O golpe militar de 25 de Abril de 1974 pôs termo a uma ditadura que se apoderara do poder há quase cinquenta anos. Mas não foi evidente a solução para a questão colonial que, no entanto, gerara afinal o descontentamento dos oficiais subalternos perante a incapacidade do poder político e o desgaste de guerras em três territórios. Mas a verdade é que o Campo de Concentração do Tarrafal permaneceu em funcionamento após 25 de Abril de 1974 e os seus presos ignoravam as alterações políticas que, entretanto, se estavam a passar.
“No dia 1 de Maio de 1974, pela manhã, ouvimos muito barulho vindo da parte de fora do Campo. Eram palavras de ordem que aumentavam a cada momento: «Viva o PAIGC! Viva o MPLA! Viva a FRELIMO! Libertem os presos! Viva Amílcar Cabral! Viva Guiné e Cabo Verde! Viva Angola! Viva Moçambique! Abaixo o Colonialismo! Morte ao Fascismo! Viva a Liberdade!”

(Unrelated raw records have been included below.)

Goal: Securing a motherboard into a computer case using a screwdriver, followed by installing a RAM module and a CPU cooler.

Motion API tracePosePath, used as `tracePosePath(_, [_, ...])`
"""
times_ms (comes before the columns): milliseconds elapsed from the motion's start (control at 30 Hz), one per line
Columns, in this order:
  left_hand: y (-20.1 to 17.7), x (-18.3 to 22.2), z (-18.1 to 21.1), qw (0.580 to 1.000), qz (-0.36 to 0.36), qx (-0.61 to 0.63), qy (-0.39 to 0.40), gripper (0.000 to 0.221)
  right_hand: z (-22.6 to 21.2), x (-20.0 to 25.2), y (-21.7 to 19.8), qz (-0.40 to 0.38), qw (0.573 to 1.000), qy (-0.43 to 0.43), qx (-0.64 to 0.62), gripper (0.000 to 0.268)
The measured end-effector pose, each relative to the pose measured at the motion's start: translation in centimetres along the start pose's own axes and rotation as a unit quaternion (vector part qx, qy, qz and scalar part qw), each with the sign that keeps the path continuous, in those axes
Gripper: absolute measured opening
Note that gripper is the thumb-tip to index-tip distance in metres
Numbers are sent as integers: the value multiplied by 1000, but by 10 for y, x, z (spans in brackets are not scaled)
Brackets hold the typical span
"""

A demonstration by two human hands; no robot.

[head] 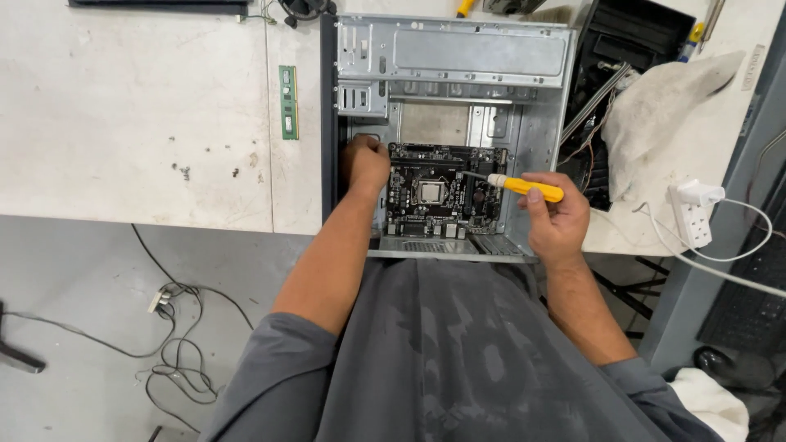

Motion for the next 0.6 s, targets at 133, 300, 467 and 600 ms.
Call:
tracePosePath(133, [15, -9, 14, 997, -38, -11, 63, 24, -1, 0, -1, 10, 1000, 7, -3, 22])
tracePosePath(300, [32, -3, 71, 963, -100, -130, 215, 19, -7, -1, 0, 13, 1000, -2, -6, 22])
tracePosePath(467, [77, -31, 74, 922, -94, -194, 321, 14, -6, -3, -1, 14, 1000, -9, -4, 21])
tracePosePath(600, [101, -38, 73, 873, -35, -321, 366, 10, -7, -3, -1, 4, 1000, -22, 7, 20])
Point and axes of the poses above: each hand's wrist, its own x-axis away from the middle knuckle, its own y-axis out of the palm, z = x × y, the point moved 3 cm from there along -x, towards the middle knuckle, and after that the axes turned 4 degrees about y, right-handed, at the moved point
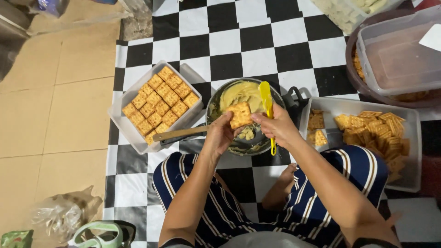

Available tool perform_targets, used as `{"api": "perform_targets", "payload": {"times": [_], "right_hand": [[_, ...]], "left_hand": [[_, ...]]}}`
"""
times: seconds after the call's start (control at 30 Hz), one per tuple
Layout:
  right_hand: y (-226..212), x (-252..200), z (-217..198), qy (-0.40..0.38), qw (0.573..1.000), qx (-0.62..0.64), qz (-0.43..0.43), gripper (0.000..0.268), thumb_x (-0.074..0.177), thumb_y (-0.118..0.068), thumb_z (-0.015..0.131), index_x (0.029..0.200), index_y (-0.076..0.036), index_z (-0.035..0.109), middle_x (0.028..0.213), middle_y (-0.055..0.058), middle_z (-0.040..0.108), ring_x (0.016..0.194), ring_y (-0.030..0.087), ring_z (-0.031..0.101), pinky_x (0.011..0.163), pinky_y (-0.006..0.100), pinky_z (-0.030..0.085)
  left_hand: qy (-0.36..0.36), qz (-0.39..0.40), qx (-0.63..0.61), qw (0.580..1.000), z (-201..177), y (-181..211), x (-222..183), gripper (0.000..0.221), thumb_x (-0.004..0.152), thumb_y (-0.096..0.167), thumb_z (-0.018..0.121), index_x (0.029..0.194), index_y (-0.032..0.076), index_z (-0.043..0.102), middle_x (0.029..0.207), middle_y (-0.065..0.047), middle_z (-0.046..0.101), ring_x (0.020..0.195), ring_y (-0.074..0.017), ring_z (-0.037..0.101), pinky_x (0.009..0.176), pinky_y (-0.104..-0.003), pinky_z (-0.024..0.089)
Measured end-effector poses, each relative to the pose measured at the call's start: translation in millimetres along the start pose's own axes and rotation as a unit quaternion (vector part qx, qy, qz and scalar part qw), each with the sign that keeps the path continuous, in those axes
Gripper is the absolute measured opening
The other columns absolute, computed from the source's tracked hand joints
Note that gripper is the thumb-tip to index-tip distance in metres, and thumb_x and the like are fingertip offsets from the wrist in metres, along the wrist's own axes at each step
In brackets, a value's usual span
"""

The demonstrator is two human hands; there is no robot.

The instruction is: A person is manually spreading a yellow cream filling onto square biscuits and stacking them in a plastic container.

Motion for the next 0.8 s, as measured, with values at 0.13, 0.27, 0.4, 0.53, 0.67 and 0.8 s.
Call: {"api": "perform_targets", "payload": {"times": [0.13,0.27,0.4,0.53,0.67,0.8], "right_hand": [[19,13,-17,-0.005,1.000,-0.008,0.002,0.043,0.086,-0.009,0.083,0.116,-0.004,0.053,0.076,-0.002,0.056,0.038,0.001,0.041,0.031,0.016,0.030],[43,26,-31,-0.003,1.000,0.006,0.009,0.050,0.084,-0.007,0.083,0.122,-0.007,0.050,0.094,0.004,0.068,0.037,-0.001,0.039,0.029,0.013,0.028],[49,30,-39,0.014,1.000,0.004,-0.005,0.036,0.086,-0.005,0.080,0.104,-0.009,0.049,0.073,-0.004,0.049,0.035,-0.001,0.035,0.027,0.014,0.027],[22,12,-43,0.010,0.999,-0.039,-0.010,0.035,0.091,-0.014,0.079,0.102,-0.012,0.046,0.073,-0.004,0.049,0.039,-0.001,0.035,0.030,0.013,0.027],[-26,-17,-67,0.040,0.984,-0.171,0.011,0.025,0.100,-0.016,0.063,0.121,-0.003,0.056,0.094,0.008,0.058,0.055,0.007,0.040,0.046,0.021,0.030],[-12,37,-188,0.010,0.910,-0.384,-0.157,0.022,0.104,-0.021,0.070,0.101,0.000,0.072,0.083,0.008,0.067,0.069,0.012,0.057,0.057,0.025,0.039]], "left_hand": [[0.042,0.039,0.043,0.997,-2,-13,6,0.039,0.095,0.029,0.079,0.114,-0.004,0.068,0.111,-0.022,0.074,0.101,-0.0347,0.075,0.088,-0.049,0.064],[0.068,0.055,0.050,0.995,-10,-29,21,0.030,0.091,0.028,0.082,0.105,0.003,0.071,0.102,-0.015,0.077,0.093,-0.0298,0.077,0.086,-0.047,0.063],[0.070,0.075,0.039,0.994,-14,-42,29,0.028,0.091,0.028,0.084,0.106,0.008,0.072,0.100,-0.011,0.077,0.093,-0.0277,0.076,0.085,-0.048,0.062],[0.076,0.086,0.023,0.993,0,7,6,0.039,0.091,0.031,0.084,0.116,0.009,0.064,0.101,-0.010,0.074,0.084,-0.0242,0.076,0.071,-0.037,0.066],[0.134,0.198,0.146,0.960,-57,134,-21,0.018,0.088,0.034,0.076,0.090,0.019,0.067,0.085,0.001,0.070,0.075,-0.0141,0.068,0.063,-0.031,0.057],[0.342,0.279,0.212,0.872,-196,253,-35,0.016,0.088,0.035,0.076,0.092,0.022,0.068,0.088,0.001,0.075,0.075,-0.0083,0.069,0.056,-0.021,0.046]]}}
Point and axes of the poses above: each hand's wrist, its own x-axis towards the middle knuckle, its own z-axis out of the palm, y = z × x, the point moved 4 cm from there along x, towards the middle knuckle
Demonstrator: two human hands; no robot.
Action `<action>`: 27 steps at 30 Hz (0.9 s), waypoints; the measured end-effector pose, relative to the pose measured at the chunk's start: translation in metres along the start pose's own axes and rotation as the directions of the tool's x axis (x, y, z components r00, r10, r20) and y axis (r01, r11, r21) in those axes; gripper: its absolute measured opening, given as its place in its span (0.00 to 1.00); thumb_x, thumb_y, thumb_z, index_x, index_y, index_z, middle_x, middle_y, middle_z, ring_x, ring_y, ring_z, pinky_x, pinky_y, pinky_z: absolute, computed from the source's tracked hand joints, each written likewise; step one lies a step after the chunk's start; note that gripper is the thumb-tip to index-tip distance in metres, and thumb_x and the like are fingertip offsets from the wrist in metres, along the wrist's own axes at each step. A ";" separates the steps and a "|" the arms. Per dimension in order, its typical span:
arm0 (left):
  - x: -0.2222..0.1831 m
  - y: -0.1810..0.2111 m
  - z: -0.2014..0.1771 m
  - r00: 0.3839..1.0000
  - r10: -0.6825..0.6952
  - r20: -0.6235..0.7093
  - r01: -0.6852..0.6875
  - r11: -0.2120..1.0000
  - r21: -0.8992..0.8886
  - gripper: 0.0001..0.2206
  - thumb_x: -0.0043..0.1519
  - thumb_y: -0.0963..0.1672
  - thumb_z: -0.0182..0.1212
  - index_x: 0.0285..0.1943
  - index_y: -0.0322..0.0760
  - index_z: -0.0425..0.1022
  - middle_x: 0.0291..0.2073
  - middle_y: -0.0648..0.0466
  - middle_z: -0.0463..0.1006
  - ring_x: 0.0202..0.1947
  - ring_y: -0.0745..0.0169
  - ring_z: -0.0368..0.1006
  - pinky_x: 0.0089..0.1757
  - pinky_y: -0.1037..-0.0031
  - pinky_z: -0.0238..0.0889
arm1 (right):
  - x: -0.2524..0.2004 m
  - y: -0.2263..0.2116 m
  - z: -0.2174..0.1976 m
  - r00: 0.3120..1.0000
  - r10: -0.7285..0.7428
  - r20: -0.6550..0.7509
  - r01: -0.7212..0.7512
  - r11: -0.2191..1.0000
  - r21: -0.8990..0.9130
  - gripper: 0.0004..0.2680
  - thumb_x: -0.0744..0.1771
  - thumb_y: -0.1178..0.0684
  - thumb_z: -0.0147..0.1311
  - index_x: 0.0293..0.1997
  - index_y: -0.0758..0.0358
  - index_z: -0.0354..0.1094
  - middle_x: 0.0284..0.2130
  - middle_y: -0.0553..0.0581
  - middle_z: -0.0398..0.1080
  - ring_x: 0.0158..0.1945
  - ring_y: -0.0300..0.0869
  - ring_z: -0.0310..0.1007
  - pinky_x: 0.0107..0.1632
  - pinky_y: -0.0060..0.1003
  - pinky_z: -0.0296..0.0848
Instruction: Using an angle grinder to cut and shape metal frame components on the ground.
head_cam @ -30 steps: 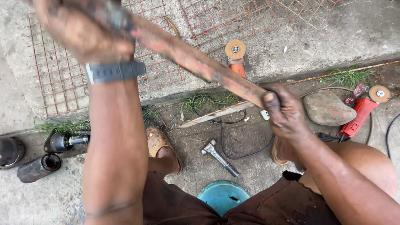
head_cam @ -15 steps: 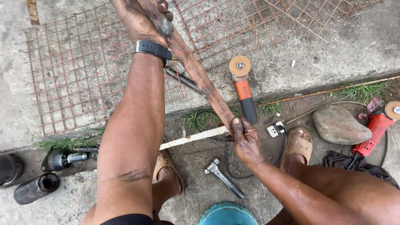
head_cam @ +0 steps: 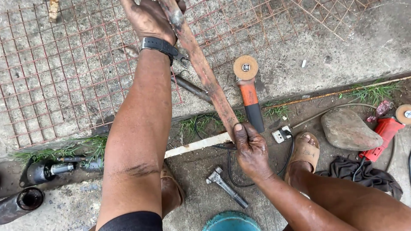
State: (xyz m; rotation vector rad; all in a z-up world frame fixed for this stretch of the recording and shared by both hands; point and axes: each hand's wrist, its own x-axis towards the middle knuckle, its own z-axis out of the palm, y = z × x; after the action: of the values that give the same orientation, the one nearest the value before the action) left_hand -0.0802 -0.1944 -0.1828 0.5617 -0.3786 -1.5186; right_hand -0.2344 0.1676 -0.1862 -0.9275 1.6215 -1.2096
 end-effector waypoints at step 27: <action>-0.267 0.129 -0.189 0.797 -0.566 -0.209 -0.330 -0.699 0.634 0.26 0.55 0.63 0.66 0.55 0.54 0.81 0.48 0.52 0.86 0.49 0.49 0.83 0.50 0.58 0.78 | 0.009 0.079 0.069 0.880 0.361 0.309 -0.415 0.901 0.128 0.09 0.70 0.53 0.54 0.46 0.71 0.73 0.29 0.65 0.77 0.28 0.48 0.82 0.26 0.40 0.84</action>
State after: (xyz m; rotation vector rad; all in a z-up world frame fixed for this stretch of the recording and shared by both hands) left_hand 0.1242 0.0874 -0.2357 1.9755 -2.8063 -0.8862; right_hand -0.1769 0.1574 -0.2742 -0.5795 1.3555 -0.8887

“A nova correlação de forças «permitiu que os portões se abrissem e os presos pudessem sair em liberdade, recebidos em delírio pela multidão, seguindo muitos deles em cortejo automóvel para a cidade da Praia, que dista cerca de 70 km, onde se realizaria um comício.”
Este livro, como aliás sublinha Diana Andringa, pretendeu cumprir um dever de memória: inscrever na História, de que foram também autores, os seus nomes e, sempre que possível, os seus dados biográficos e a sua fotografia. E, fazendo-o, sublinhar a sua vitória sobre a opressão e mostrar como homens simples, muitas vezes pobres, por vezes incultos, presos e barbaramente torturados, se animados pela força da razão, podem vencer polícias e exércitos e derrubar ditaduras.
A história que se conta neste livro é a de homens a quem quiseram destruir toda a esperança e que souberam resistir até à vitória. É o nosso agradecimento pelo exemplo que nos deixaram.
Livro apoiado pela Estrutura de Missão para as Comemorações do Quinquagésimo Aniversário da Revolução do 25 de Abril de 1974.